Modules/_pickle.c
Source:
cpython 3.14 @ ab2d84fe1023/Modules/_pickle.c
Modules/_pickle.c is the C accelerator that backs pickle.Pickler and pickle.Unpickler. The pure-Python fallback in Lib/pickle.py provides the same interface; _pickle replaces it for performance. The file contains the full serialization and deserialization state machines, the memo dict for handling object cycles, dispatch tables for common built-in types, and the framing protocol introduced in protocol 4.
Map
| Lines | Symbol | Role |
|---|---|---|
| 1-500 | types, opcodes, constants | PicklerObject, UnpicklerObject structs; opcode enum |
| 501-2000 | Pickler methods | dump, save, save_reduce, type-specific save_* |
| 2001-3500 | Unpickler methods | load, opcode dispatch, load_reduce, stack management |
| 3501-5000 | Memo and dispatch | Memo dict helpers, dispatch_table lookup |
| 5001-7000 | Module init | _pickle module, PickleError hierarchy |
Reading
Pickler state and the memo
// Modules/_pickle.c:501 Pickler_dump
static int
Pickler_dump(PicklerObject *self, PyObject *obj)
{
if (self->proto >= 2)
if (write_header(self) < 0) return -1;
if (save(self, obj, 0) < 0) return -1;
if (dump_write(self, &stop_opcode, 1) < 0) return -1;
return commit_frame(self);
}
The memo dict maps object id() to a memo index. When save() encounters an object already in the memo it emits a BINGET opcode instead of serializing the object again, which handles shared references and cycles.
Dispatch for built-in types
save() checks ob_type against a static dispatch table to call the optimal serializer. For example, save_long emits LONG1 or LONG4 depending on the integer's byte length, and save_bytes emits SHORT_BINBYTES for short byte strings.

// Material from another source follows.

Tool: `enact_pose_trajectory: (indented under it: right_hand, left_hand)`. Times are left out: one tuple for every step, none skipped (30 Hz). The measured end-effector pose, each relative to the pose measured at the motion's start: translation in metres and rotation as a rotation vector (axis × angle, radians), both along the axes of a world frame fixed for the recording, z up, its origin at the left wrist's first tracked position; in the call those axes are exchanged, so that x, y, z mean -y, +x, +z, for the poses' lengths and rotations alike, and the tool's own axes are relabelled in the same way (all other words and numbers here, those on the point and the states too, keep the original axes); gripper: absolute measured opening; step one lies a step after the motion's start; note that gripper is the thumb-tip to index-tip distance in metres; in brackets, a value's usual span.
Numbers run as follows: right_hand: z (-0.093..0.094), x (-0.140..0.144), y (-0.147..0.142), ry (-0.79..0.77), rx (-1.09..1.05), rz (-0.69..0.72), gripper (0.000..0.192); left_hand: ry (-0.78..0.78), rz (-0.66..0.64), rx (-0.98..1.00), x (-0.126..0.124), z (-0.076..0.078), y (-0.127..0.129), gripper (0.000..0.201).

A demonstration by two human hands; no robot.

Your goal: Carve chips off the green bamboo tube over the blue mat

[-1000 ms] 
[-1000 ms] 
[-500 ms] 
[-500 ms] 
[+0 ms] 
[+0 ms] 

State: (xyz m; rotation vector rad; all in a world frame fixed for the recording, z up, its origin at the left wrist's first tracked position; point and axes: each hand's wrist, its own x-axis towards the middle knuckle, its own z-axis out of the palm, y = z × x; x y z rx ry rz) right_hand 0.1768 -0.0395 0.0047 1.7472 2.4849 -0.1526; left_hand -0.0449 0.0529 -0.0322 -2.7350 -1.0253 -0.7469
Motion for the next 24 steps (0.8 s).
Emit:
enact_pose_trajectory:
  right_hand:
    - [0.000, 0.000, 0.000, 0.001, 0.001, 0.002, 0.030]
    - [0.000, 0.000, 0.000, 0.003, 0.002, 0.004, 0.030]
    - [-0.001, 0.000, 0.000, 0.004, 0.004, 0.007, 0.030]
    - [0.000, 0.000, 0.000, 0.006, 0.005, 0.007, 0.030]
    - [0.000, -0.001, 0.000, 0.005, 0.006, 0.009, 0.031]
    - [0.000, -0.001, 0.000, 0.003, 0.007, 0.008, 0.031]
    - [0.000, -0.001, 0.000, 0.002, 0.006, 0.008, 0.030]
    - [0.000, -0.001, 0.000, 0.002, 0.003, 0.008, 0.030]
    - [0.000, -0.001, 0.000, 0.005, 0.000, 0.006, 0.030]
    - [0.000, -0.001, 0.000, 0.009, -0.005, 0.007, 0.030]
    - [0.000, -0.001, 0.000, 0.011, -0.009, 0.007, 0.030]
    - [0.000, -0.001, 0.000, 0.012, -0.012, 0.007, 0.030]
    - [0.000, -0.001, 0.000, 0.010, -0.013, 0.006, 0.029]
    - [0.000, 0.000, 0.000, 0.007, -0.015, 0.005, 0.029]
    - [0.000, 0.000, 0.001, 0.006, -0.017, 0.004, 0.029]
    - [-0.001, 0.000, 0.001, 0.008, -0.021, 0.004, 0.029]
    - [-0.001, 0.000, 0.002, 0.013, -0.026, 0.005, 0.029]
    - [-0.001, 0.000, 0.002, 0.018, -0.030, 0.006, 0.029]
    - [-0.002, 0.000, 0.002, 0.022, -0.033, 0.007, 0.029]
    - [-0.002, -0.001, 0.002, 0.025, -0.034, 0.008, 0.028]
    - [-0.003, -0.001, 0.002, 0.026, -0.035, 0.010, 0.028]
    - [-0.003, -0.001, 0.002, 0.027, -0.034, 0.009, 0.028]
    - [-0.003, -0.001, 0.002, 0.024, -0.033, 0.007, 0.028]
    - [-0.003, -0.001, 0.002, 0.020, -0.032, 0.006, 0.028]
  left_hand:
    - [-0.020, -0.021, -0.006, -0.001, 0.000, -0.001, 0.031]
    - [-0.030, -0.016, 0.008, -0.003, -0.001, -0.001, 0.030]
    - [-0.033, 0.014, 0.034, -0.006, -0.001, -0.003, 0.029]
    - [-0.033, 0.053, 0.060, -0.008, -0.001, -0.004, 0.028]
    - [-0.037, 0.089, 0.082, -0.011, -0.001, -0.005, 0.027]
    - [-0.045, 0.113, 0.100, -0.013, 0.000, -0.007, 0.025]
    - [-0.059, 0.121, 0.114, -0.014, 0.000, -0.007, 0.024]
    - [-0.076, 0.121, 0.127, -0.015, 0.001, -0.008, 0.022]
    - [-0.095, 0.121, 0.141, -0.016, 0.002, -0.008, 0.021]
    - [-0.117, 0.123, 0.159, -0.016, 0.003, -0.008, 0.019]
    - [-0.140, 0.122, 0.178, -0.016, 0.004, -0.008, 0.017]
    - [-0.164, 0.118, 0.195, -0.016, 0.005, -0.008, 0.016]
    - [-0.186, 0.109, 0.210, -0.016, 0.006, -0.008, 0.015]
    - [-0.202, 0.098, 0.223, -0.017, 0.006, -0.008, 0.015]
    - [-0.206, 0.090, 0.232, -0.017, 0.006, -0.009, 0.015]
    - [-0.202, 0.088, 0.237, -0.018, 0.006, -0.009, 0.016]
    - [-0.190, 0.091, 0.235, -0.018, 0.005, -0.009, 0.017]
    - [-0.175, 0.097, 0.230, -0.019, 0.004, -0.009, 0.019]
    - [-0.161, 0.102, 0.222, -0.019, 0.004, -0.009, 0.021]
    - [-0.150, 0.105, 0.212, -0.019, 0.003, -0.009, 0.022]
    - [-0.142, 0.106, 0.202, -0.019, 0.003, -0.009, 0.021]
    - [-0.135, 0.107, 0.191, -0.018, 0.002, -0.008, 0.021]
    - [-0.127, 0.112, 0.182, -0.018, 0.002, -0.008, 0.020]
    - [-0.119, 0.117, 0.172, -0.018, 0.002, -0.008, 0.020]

// Modules/_pickle.c:1800 save (type dispatch excerpt)
static int
save(PicklerObject *self, PyObject *obj, int pers_save)
{
PyTypeObject *type = Py_TYPE(obj);
if (type == &PyLong_Type) return save_long(self, obj);
if (type == &PyFloat_Type) return save_float(self, obj);
if (type == &PyBytes_Type) return save_bytes(self, obj);
if (type == &PyUnicode_Type) return save_unicode(self, obj);
...
}
Unpickler stack and load_reduce
The unpickler maintains an explicit value stack. REDUCE pops a callable and an args tuple from the stack and calls callable(*args), pushing the result back. This is the general mechanism for reconstructing arbitrary objects.
// Modules/_pickle.c:2900 load_reduce
static int
load_reduce(UnpicklerObject *self)
{
PyObject *callable, *argtup, *obj;
PDATA_POP(self->stack, argtup);
PDATA_POP(self->stack, callable);
obj = PyObject_CallObject(callable, argtup);
PDATA_PUSH(self->stack, obj, -1);
return 0;
}
Framing protocol (protocol 4+)
Protocol 4 wraps the pickle stream in frames. Each frame is prefixed with an 8-byte length, allowing deserializers to pre-allocate buffers and parallelize decompression. commit_frame flushes the current frame buffer to the underlying file object.
gopy notes
Not yet ported. The planned package path is module/pickle/. A Go port would implement the protocol 2+ binary format; pure-Go serialization libraries like encoding/gob are not wire-compatible. The memo dict maps to a map[uintptr]int keyed on pointer identity.